### What the task requires
Restate the whole listing below word for word and keep the images out.

### Supplied material
------------------------------------------------------------------------
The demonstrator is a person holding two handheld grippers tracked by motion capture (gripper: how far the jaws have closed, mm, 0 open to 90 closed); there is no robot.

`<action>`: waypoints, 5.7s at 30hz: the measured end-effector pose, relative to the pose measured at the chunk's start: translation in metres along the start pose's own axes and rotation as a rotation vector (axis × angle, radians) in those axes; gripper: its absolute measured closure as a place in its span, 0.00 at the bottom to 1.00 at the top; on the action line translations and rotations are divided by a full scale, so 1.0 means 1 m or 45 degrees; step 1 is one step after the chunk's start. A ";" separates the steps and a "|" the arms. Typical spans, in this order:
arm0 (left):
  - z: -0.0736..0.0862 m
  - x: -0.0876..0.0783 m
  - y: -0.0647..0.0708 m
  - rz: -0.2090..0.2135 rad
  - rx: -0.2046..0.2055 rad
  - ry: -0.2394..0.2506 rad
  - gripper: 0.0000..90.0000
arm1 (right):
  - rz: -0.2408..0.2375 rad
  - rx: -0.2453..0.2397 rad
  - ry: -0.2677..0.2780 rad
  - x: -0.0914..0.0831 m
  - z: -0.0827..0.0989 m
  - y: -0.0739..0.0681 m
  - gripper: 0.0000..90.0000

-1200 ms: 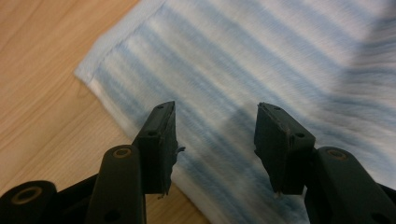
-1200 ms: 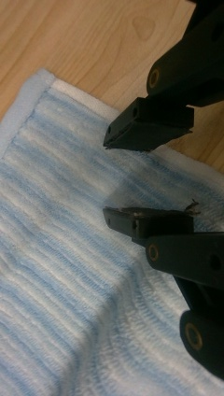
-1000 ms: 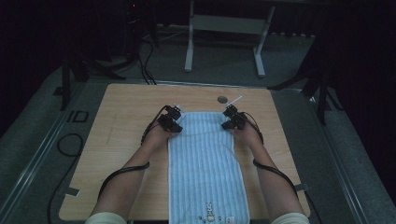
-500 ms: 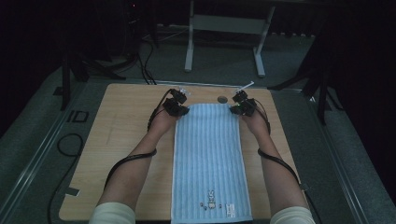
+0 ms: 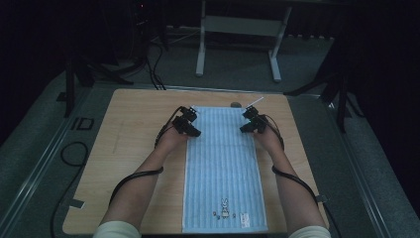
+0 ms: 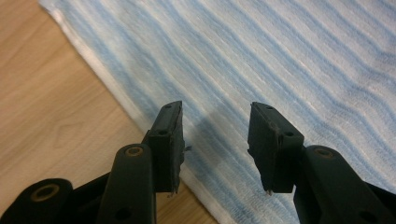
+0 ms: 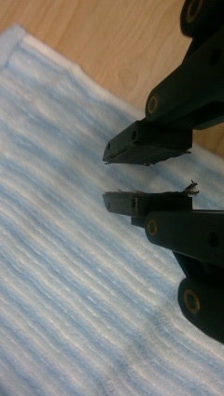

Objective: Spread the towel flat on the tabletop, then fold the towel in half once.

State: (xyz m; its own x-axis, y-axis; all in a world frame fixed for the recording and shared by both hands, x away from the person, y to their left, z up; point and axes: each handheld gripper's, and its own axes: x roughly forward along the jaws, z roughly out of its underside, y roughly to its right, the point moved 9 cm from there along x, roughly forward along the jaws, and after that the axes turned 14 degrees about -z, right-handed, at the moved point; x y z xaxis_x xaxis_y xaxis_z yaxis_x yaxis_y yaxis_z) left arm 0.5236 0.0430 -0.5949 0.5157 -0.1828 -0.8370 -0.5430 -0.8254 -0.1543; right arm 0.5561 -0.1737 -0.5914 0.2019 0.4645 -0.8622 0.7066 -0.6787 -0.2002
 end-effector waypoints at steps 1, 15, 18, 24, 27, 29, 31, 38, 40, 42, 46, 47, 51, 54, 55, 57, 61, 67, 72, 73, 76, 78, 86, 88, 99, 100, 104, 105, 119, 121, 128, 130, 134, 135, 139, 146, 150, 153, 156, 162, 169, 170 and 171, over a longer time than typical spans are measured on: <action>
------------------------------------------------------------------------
### Answer space
The demonstrator is a person holding two handheld grippers tracked by motion capture (gripper: how far the jaws have closed, mm, 0 open to 90 closed); there is no robot.

`<action>`: waypoints, 5.7s at 30hz: the measured end-effector pose, relative to the pose measured at the chunk's start: translation in metres along the start pose's own axes and rotation as a rotation vector (axis × angle, radians) in those axes; gripper: its absolute measured closure as a place in its span, 0.00 at the bottom to 1.00 at the top; on the action line translations and rotations are divided by a full scale, so 1.0 means 1 m or 45 degrees; step 1 is one step after the chunk's start. A ";" separates the steps and a "|" the arms. Typical spans, in this order:
arm0 (left):
  - z: -0.0736..0.0862 m
  - x: -0.0876..0.0783 m
  - y: -0.0647..0.0708 m
  - rz: -0.2090..0.2135 rad
  - rx: -0.2046..0.2055 rad
  - ry: -0.2394..0.2506 rad
  - gripper: 0.0000..90.0000
arm1 (right):
  - rz: -0.2408..0.2375 rad
  - rx: -0.2453..0.2397 rad
  - ry: -0.2677..0.2780 rad
  - x: -0.0914..0.0831 m
  - z: -0.0827..0.0989 m
  - y: -0.0739..0.0681 m
  - gripper: 0.0000..90.0000

-1200 ms: 
-1200 ms: 
-1000 ms: 
-500 ms: 
+0 ms: 
+0 ms: 
+0 ms: 

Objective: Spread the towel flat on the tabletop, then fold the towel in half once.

State: (xyz m; its own x-axis, y-axis; all in a world frame fixed for the recording and shared by both hands, x away from the person, y to their left, z up; point and axes: each handheld gripper's, and its own axes: x roughly forward along the jaws, z roughly out of its underside, y roughly to its right, the point moved 9 cm from there along x, roughly forward along the jaws, and after that the axes turned 14 degrees about -z, right-handed, at the moved point; x y z xaxis_x xaxis_y xaxis_z yaxis_x yaxis_y yaxis_z) left arm 0.5236 0.0430 -0.5949 0.5157 -0.1828 -0.8370 -0.5430 -0.8254 -0.1543; right arm 0.5561 -0.1737 -0.5914 0.2019 0.4645 -0.8622 0.7066 -0.6787 -0.2002
 end-effector waypoints at steps 1, 15, 18, 24, 27, 29, 31, 38, 40, 42, 46, 47, 51, 54, 55, 57, 61, 67, 72, 73, 76, 78, 86, 88, 99, 100, 104, 105, 119, 121, 128, 130, 134, 135, 139, 146, 150, 153, 156, 162, 169, 170 and 171, over a longer time than typical spans are measured on: <action>

The exercise contains no remaining tasks.